If you are investing in an investment trust which holds illiquids (like Disruptive Capital’s very transparent Long Term Assets investment company), then what you can realise your holdings at , is available to you from the market – typically with a discount to the asset value stated by the investments. That discount represents the likelihood that – were the investment to be actually sold- you’d get the full price. It is the true price, net of all costs and all risks perceived by the market in holding that stock.
The problems occur when you buy at the full price and sell at the discounted price and this is where I suspect Peter Nellist is heading. (I note Peter had a similar letter published five years ago)
The only way we can properly assess value for money is on realized value, not on the artificial values quoted by rarely traded illiquid funds.
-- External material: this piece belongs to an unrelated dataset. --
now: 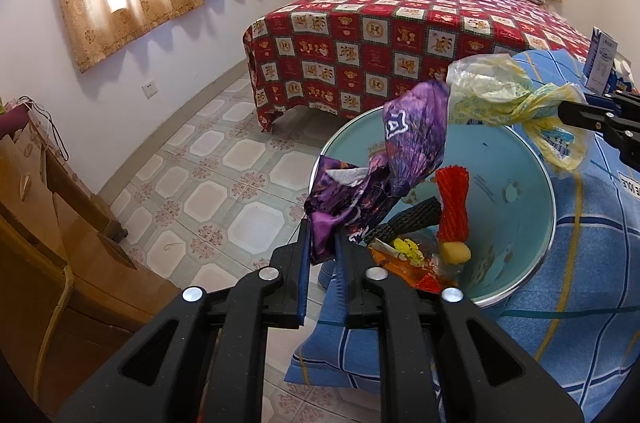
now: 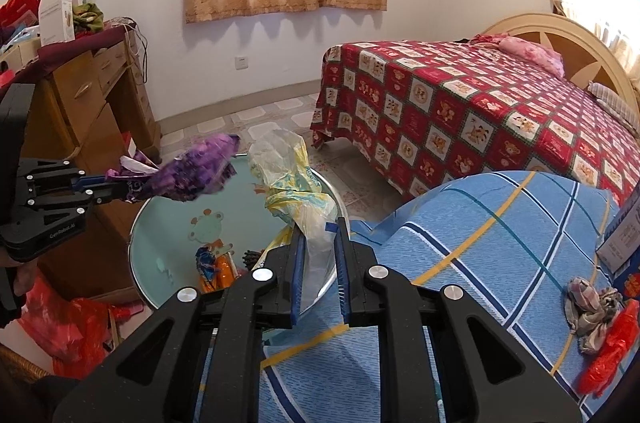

If we aren’t careful, we will start allowing DC funds (especially the commercial ones) to artificially inflate the realizable value of illiquids in their VFM reporting. Netting off fund charges doesn’t help as the spread that matters is not the quoted charge but the difference between the fantasy and realized price of the asset. Quoting fantasy NAVs may give you a green flag on your VFM assessment, but it sends a dangerous false flag to savers and regulators.
Which is why I and AgeWage argue that the only way to measure historic performance is by looking at the realizable net asset value, what people can actually get if they transfer their pot. This can be compared with with the timing , incidence and scale of contributions made to get that pot to give the saver their true internal rate of return. That IRR can be benchmarked to tell savers if the investment strategy is giving value for money.
That is real performance measurement, not measurement to suit the fund and scheme manager. The real cost to members of illiquids , is measured in the difference between what is promised and what people get.
Until the FCA, TPR and DWP wake up to the capacity of illiquid funds to game the sale price of units, we will continue to play fantasy pensions. Dreams are great until the ecstasy ends , with pensions, that’s when people ask for their money back.